Liu Jitong, Wang Yongsheng, Tang Yixun, Luo Jia, Long Yi, Tan Suhong

机构信息

Department of Anesthesiology, Hunan Provincial People's Hospital, Changsha, Hunan 410005, P.R. China.

出版信息

Oncol Lett. 2020 Dec;20(6):296. doi: 10.3892/ol.2020.12159. Epub 2020 Sep 25.

DOI:10.3892/ol.2020.12159
PMID:33101490
原文链接:https://pmc.ncbi.nlm.nih.gov/articles/PMC7576992/
Abstract

The present study aimed to explore the clinical efficacy and safety of hydromorphone combined with sufentanil in patient-controlled intravenous analgesia (PCIA) for patients with hepatocellular carcinoma (HCC) and its effect on serum immune factors in serum. Data from 385 patients with HCC, admitted to the Hunan Provincial People's Hospital (Changsha, China) from February 2015 to September 2018, were retrospectively analyzed. Laparoscopic hepatectomy was performed in all patients. A total of 180 patients who received PCIA were treated with sufentanil (control group), and 205 patients who received PCIA were treated with hydromorphone and sufentanil (study group). PCIA was used after hepatocellular cancer operation. In the control group, the analgesic pump was filled with sufentanil (2 µg/kg) and tropisetron (5 mg), whereas in the study group, the analgesic pump was filled with sufentanil (2 µg/kg), tropisetron (5 mg) and hydromorphone (5 mg). Both groups of drugs were diluted into 100 ml with normal saline and the loading dose was 5 ml; the continuous dose was 2 ml/h and the single PCIA amount was 2 ml.

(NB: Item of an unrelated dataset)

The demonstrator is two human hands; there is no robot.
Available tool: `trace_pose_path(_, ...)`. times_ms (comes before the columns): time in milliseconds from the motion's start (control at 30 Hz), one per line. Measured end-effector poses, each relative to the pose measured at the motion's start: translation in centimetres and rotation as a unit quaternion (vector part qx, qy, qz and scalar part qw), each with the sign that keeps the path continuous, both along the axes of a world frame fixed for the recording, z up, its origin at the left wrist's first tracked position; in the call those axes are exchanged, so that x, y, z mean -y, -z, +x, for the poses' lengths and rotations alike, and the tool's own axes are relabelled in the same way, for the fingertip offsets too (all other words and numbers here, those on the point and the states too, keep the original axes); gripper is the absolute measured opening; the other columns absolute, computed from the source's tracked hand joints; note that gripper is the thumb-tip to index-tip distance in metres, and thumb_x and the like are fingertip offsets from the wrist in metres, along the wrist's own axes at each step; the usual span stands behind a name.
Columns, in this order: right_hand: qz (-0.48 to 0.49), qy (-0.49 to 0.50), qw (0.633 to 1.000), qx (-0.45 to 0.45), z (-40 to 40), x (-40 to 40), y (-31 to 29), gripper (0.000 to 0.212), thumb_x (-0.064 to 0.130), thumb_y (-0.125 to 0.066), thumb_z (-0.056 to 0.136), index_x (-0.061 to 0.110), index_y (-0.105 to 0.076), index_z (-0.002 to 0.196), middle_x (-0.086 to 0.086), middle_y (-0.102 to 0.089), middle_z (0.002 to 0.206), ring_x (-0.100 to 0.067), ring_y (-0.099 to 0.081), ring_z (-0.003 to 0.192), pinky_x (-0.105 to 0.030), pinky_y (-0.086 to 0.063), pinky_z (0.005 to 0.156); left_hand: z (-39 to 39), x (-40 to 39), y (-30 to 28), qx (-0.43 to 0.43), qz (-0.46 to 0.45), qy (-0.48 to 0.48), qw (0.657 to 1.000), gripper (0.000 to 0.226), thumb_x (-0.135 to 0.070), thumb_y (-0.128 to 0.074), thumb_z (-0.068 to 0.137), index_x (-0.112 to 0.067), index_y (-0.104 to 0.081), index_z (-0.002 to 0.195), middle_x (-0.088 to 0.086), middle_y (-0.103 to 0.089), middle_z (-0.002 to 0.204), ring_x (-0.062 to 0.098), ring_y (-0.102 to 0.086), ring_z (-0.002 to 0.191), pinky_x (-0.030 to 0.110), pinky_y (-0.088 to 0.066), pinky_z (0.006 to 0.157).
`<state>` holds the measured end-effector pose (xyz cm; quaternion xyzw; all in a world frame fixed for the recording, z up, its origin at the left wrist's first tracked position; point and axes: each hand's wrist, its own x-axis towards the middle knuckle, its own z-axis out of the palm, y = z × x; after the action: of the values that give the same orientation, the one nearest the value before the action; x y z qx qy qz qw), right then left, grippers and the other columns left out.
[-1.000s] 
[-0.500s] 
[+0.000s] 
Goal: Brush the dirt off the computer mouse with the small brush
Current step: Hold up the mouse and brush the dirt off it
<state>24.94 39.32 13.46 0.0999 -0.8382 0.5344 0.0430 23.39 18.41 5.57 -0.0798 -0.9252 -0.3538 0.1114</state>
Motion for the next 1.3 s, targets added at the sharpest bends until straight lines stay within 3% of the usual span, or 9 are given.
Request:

The visual analogue scale (VAS) and numeric sedation scale (NSS) scores at 12 and 24 h after operation, as well as and satisfaction score at 24 h after operation, were recorded. The levels of CD3, CD4, CD8 lymphocytes and NK cells in the peripheral blood of patients were detected by flow cytometry. The postoperative hospitalization time, first flatulence time, first defecation time and first ambulation time, as well as the adverse reactions, were recorded. The results revealed that the satisfaction score of the patients at 24 h after operation was significantly higher in the study group than that in the control group (P<0.05). Additionally, there were no serious adverse reactions in either group. In conclusion, PCIA with hydromorphone and sufentanil can provide safe and effective analgesia, may improve the levels of immune factors and enhance the recovery ability of the patients.

摘要

本研究旨在探讨氢吗啡酮联合舒芬太尼用于肝细胞癌(HCC)患者自控静脉镇痛(PCIA)的临床疗效、安全性及其对血清免疫因子的影响。回顾性分析了2015年2月至2018年9月在湖南省人民医院(中国长沙)收治的385例HCC患者的数据。所有患者均行腹腔镜肝切除术。共有180例接受PCIA的患者接受舒芬太尼治疗(对照组),205例接受PCIA的患者接受氢吗啡酮和舒芬太尼治疗(研究组)。肝细胞癌手术后采用PCIA。对照组镇痛泵中加入舒芬太尼(2μg/kg)和托烷司琼(5mg),而研究组镇痛泵中加入舒芬太尼(2μg/kg)、托烷司琼(5mg)和氢吗啡酮(5mg)。两组药物均用生理盐水稀释至100ml,负荷剂量为5ml;持续剂量为2ml/h,单次PCIA量为2ml。记录术后12h和24h的视觉模拟评分(VAS)和数字镇静评分(NSS),以及术后24h的满意度评分。采用流式细胞术检测患者外周血中CD3、CD4、CD8淋巴细胞和NK细胞水平。记录术后住院时间、首次排气时间、首次排便时间和首次下床活动时间以及不良反应。结果显示,研究组患者术后24h的满意度评分显著高于对照组(P<0.05)。此外,两组均未出现严重不良反应。综上所述,氢吗啡酮联合舒芬太尼PCIA可提供安全有效的镇痛,可能提高免疫因子水平,增强患者的恢复能力。